Dataset items
===============

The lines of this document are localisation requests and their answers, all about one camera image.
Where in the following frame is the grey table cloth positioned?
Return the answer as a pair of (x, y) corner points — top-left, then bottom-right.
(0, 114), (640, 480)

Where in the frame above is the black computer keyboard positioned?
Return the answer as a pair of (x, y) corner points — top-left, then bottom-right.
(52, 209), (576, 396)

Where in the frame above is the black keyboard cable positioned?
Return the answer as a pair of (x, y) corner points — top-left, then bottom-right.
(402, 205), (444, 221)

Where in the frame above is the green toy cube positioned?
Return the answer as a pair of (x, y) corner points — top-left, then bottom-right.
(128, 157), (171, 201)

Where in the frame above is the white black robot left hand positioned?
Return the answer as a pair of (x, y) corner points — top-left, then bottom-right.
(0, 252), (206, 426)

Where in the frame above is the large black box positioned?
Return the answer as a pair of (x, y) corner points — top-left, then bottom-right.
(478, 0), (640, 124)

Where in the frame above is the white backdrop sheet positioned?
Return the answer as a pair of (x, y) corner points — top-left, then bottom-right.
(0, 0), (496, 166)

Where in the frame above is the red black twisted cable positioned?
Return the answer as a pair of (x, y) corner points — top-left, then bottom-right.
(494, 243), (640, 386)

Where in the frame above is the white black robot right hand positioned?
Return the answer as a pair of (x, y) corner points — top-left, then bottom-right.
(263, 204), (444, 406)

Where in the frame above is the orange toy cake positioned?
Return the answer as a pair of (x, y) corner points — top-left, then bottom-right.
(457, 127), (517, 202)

===============

* WHAT TO PRODUCE *
If a line in the records contains the string "keyboard", copy it out.

* EXERCISE SOLUTION *
Where in the frame above is the black computer keyboard positioned?
Where in the frame above is the black keyboard cable positioned?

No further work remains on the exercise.